The experience for me was rather like a mild version of Deeksha, which I am lucky enough to be able to receive in person. My mental chatter quietened and I went back to bed to lie in a peaceful stupor for a while. The main difference from Deeksha was that I felt a definite warmth around my heart chakra. Jyothi appears to come in through the heart chakra, whereas we normally receive Deeksha through the crown. Chris felt less than I did, though she said that she was very much *wanting* to feel something, so this might have been the problem. My experience is that expectation tends to get in the way of such things.
So: able to receive Deeksha as we are, I'm not sure we need this too - but that may change in the future. If you don't receive Deeksha, then free transmissions of positive energy such as this may be invaluable. And of course, you may find that you respond more strongly to this than we did. Apparently there will be further transmissions in the future. Take a look at the web site. I've given the URL in the post.
Posted by: Secret Simon | December 03, 2007 at 11:40 PM
You misunderstand {{Simon}}. The difficulty and the challenge is in how you see "attachments". You see them as something precious, something of worth and of value. That is why we are attached to them. Whereas, these same "attachments", I see as a pile of *crap*. It's easy to be uninterested in *crap*.

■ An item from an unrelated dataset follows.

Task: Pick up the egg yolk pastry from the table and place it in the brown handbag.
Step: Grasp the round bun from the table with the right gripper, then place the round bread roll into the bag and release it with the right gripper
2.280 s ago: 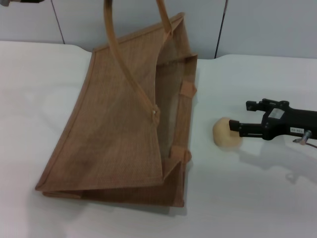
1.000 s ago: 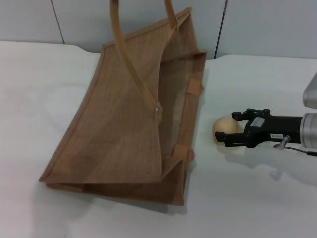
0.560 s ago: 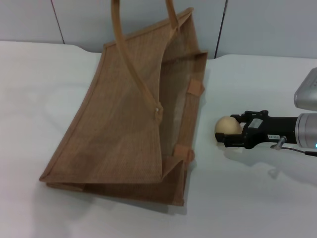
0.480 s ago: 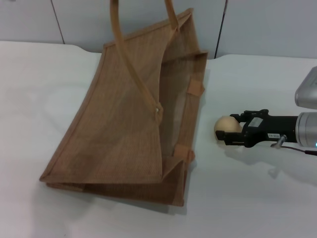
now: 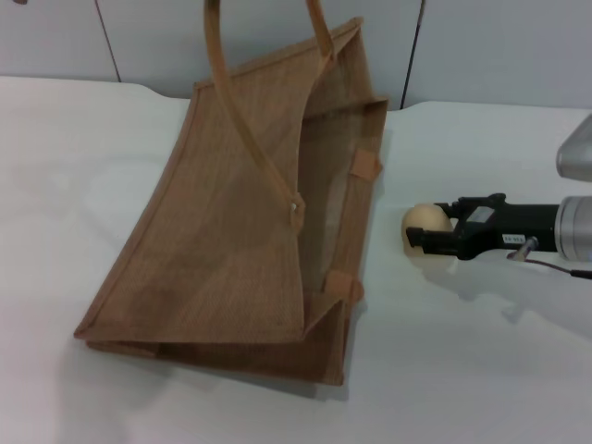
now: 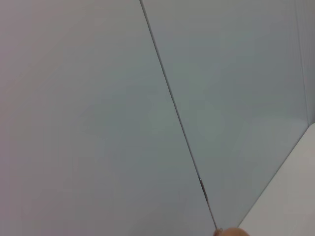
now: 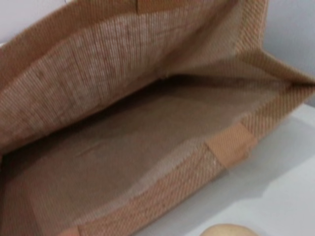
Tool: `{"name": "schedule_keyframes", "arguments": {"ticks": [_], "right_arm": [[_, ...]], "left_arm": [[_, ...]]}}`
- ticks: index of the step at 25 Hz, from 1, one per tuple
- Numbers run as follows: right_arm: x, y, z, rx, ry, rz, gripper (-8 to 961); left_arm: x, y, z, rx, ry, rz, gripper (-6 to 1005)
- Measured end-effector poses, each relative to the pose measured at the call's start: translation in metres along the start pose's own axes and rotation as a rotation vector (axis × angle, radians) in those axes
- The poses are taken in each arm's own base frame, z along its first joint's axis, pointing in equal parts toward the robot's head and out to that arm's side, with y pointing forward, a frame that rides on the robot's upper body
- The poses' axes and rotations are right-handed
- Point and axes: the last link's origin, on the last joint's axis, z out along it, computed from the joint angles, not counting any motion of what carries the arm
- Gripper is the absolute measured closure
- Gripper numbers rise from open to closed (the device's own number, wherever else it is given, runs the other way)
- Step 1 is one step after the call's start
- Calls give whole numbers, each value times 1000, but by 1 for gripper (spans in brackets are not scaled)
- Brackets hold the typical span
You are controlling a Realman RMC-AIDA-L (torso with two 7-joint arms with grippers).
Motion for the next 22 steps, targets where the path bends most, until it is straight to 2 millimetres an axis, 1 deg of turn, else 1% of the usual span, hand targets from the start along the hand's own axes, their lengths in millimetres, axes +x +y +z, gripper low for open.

The renunciation, is a renouncing of what is known to be worthless.
Unless I was choosing to create an experience of frustration and disappointment, then I wouldn't count on our realities of 'maya' being maintained. There is NO energetic support for it anymore.
Most monks are still entralled. Their vows of poverty prove my point. That and, their inability in relationships with the opposite gender, indicate seperation from their Divine Feminine. Half's, in other words, certainly not Wholes. And the cause is a belief in an impersonal Deity. No Intimate KNOWING can ever come of it.
Me? Yes, I have lived without many of the comforts a lot of us are afraid of doing without. I don't want to be pestered by a lot of the nonsense many of us hold dear. I have also lived on over 16 acres of rainforest. Tell me {{Simon}}...have you ever felt so free and joyful in being alive that you ran naked through the forest?
Posted by: Sue Ann Edwards | December 08, 2007 at 10:32 AM
Not in *this* weather, Sue Ann! Though seriously, there have been times when I have experienced delight in the simple joy of being. Not so much in recent months however - you were right to warn us about this time!
When you write of losing attachment to cr*p, what springs to mind are all the electronic gadgets we're invited to buy at this time of year - and yes, I am starting to lose my attachment to such things. It is starting to seem like too much trouble to take them out of the packet. Advanced, aren't I? Sometime soon, I'm even going to stop buying the d*mn things...
But then I remind myself that losing attachments is about something more than that: being prepared to lose the people to whom you are close, your health, the roof over your head... How do you lose attachments to such things as those? Do you come to think of them as 'worthless' too?